Supplementary Figure 1 Cluster sorting for isolation of single units in chronic extracellular recordings from the LA

(a-c) Sorted clusters from a single electrode on consecutive days based upon principal component scores. (d) Cluster quality based upon J3 and Davies-Bouldin index (DB) statistics. (e) Cluster stability across recording sessions was estimated by Mahalanobis-distance between the waveforms.

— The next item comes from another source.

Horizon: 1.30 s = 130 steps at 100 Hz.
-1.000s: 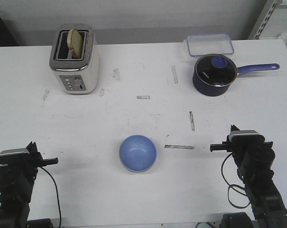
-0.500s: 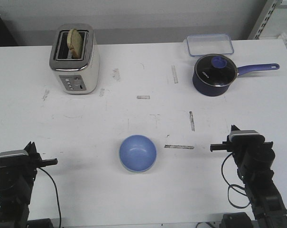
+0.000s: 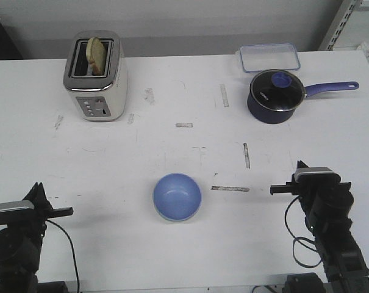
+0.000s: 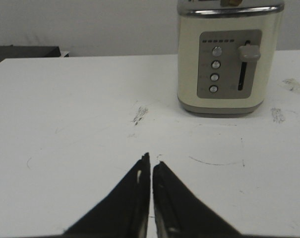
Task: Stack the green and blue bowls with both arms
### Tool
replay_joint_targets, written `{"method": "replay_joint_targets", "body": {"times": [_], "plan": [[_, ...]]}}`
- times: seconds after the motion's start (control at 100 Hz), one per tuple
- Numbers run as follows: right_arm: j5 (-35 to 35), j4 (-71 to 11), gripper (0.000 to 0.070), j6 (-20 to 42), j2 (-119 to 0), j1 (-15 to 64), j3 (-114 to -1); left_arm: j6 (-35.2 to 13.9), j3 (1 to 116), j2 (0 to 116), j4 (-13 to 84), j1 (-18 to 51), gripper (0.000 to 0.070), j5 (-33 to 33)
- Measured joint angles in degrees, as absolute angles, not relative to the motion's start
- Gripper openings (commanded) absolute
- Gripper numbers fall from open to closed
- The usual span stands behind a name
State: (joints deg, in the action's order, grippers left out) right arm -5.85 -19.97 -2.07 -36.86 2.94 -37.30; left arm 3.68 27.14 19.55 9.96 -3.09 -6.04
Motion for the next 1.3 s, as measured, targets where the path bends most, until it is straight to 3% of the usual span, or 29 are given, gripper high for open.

Supplementary Figure 2 Classification of cue-specific and generalizing neurons using a bootstrap resampling method

(a, c) Scatter plots showing re-sampled (n = 1,000) z-scores averaged over 5 trials over a duration of 200 ms after tone-onset during the habituation (gray) and testing (blue) sessions for a representative Cue-specific (a) and Generalizing (c) neuron. In each re-sampling, five trials were picked up randomly with replacement. Line plots on top and bottom right depict the distribution of the z-scores for CS+ and CS respectively. (b, d) Re-sampled normalized z-scores (bottom left) for the representative neurons shown in (a) and (c). Distributions of responses evoked by CS+ (top) and CS (bottom right) showing a CS+-specific (b) and non-specific (d) increase (>1) after conditioning.

Supplementary Figure 3 Placement of infusion cannulae into the LA

(a) Representative coronal brain section stained with cresyl violet (0.2%), indicating bilateral cannulae tacks, implanted chronically for drug infusion (muscimol or forskolin) into the LA. (b) Schematic representations of coronal sections showing cannulae placements (blue lines) in the LA for all experimental animals (N = 27).

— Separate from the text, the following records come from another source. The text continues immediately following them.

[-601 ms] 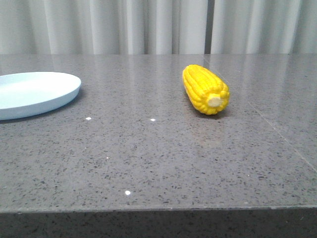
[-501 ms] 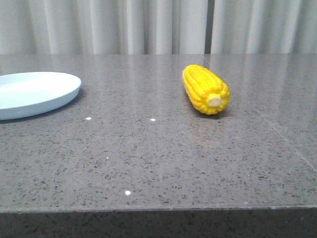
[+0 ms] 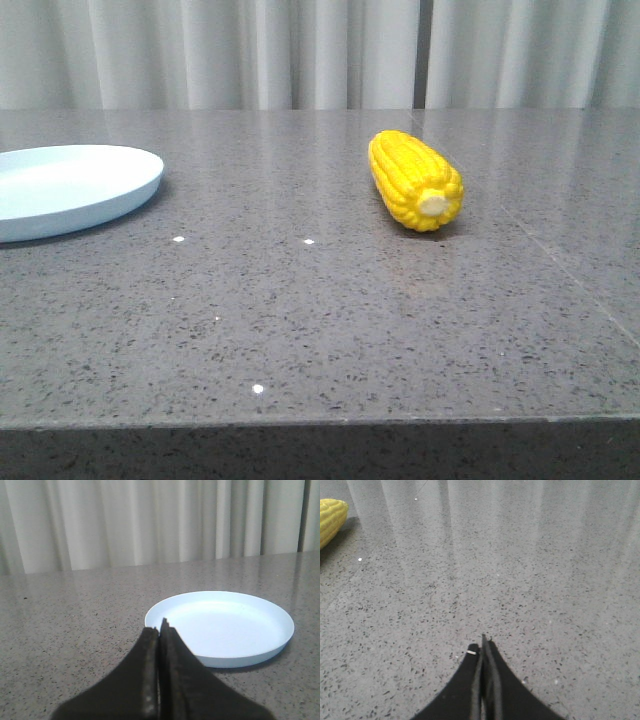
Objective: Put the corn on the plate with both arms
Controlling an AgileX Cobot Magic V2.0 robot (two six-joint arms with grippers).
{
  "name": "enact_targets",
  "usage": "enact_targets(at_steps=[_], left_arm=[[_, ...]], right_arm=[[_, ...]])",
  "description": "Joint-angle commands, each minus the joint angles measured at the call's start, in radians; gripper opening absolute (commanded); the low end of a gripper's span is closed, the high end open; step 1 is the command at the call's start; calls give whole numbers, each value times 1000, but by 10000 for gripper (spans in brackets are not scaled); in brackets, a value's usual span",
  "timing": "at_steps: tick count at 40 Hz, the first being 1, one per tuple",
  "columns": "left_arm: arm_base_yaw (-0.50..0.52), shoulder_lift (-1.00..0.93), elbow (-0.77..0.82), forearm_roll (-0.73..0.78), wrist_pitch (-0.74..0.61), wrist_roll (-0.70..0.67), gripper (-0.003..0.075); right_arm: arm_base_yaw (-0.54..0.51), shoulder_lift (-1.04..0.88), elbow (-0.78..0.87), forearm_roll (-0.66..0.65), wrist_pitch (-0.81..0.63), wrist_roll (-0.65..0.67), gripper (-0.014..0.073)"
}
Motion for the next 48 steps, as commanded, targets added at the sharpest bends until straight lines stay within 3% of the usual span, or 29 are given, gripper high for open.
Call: enact_targets(at_steps=[1,28,37,41,48], left_arm=[[-1,-21,4,0,-83,-4,-20],[-1,-21,4,0,-84,-4,-20],[-1,-21,3,-25,-253,-4,-20],[-1,-21,-43,-25,-348,-12,-20],[-1,5,-226,-25,-273,-12,-20]], right_arm=[[-7,-16,-5,-4,-76,-4,-67],[-7,-16,-5,-3,-91,-4,-67],[-7,-16,-18,-3,-189,-4,-67],[-7,-16,-76,-3,-184,-4,-67],[-7,-12,-251,-3,-142,-4,-67]])
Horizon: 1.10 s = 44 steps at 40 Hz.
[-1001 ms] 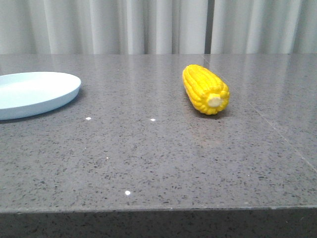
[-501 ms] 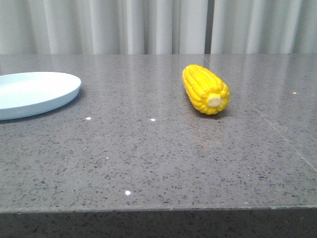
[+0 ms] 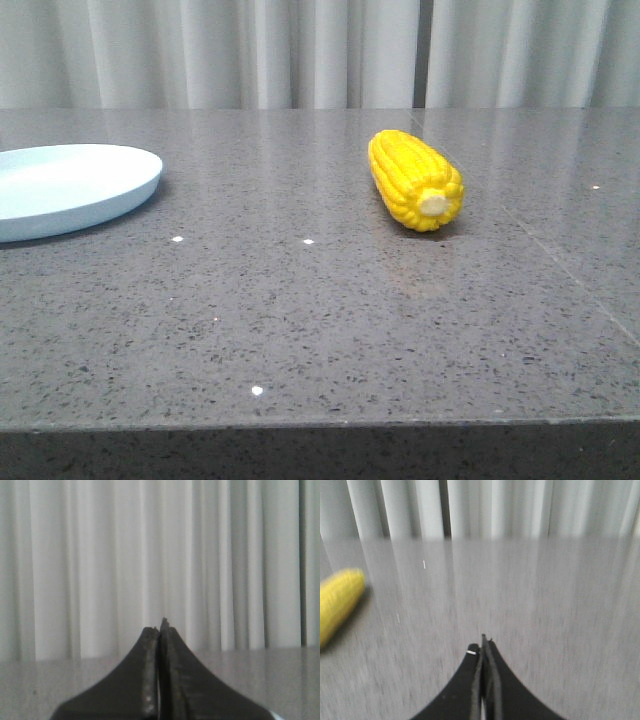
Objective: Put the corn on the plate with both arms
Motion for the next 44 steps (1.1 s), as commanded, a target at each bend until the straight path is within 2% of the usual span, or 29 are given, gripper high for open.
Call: enact_targets(at_steps=[1,9,15,20,27,29,31,32,36,38,40,42,44], left_arm=[[-1,18,-121,-9,-33,-10,-20],[-1,173,-344,-3,262,-10,-20],[-1,308,-439,-5,414,-10,-20],[-1,365,-456,-5,439,-10,-20],[-1,374,-456,-5,423,-10,-8],[-1,374,-456,-5,423,-10,43],[-1,374,-456,-5,423,-10,138],[-1,374,-456,-5,423,-10,228],[-1,374,-456,-5,423,-10,512],[-1,374,-456,-5,423,-10,589],[-1,374,-456,-5,423,-10,623],[-1,374,-456,-5,418,-10,618],[-1,374,-456,-5,416,-10,617]], right_arm=[[-7,-8,-134,-3,-56,-4,-67],[-7,128,-354,0,82,-4,-67],[-7,257,-473,0,173,-4,-67],[-7,332,-515,0,234,-4,-67],[-7,347,-518,0,242,-4,-48],[-7,347,-518,0,242,-4,-2],[-7,347,-518,0,242,-4,73],[-7,347,-518,0,242,-4,141],[-7,347,-518,0,242,-4,390],[-7,347,-518,0,241,-4,500],[-7,347,-518,0,241,-4,596],[-7,347,-518,0,241,-4,647],[-7,347,-518,0,241,-4,664]])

Supplementary Figure 4 Infusion of muscimol into the auditory cortex (ACx) prior to conditioning reversibly blocks neuronal spiking

(a) Representative coronal sections showing the infusion site and spread of a fluorescently labeled muscimol (MW, 607 g) across most of the ACx. Dose: 1.0 μl/side, 10 mM. (b) Simultaneous in vivo recording of neuronal spiking and muscimol infusion in the ACx, indicating inactivation of spontaneous firing 20 min after the infusion (1.0 μl/side, 1 μg/μl), which recovered 24 h later [at a time point when fear memory was tested in conditioned animals (Fig. 3)].

Supplementary Figure 5 Placement of infusion cannulae into the ACx for muscimol experiments

Schematic representations of coronal sections showing cannulae placements (blue lines) in the ACx for all experimental animals (N = 6).

Supplementary Figure 6 Transitions in the responses of LA neurons to CS+ and CS over the course of enhanced generalization in the same animal.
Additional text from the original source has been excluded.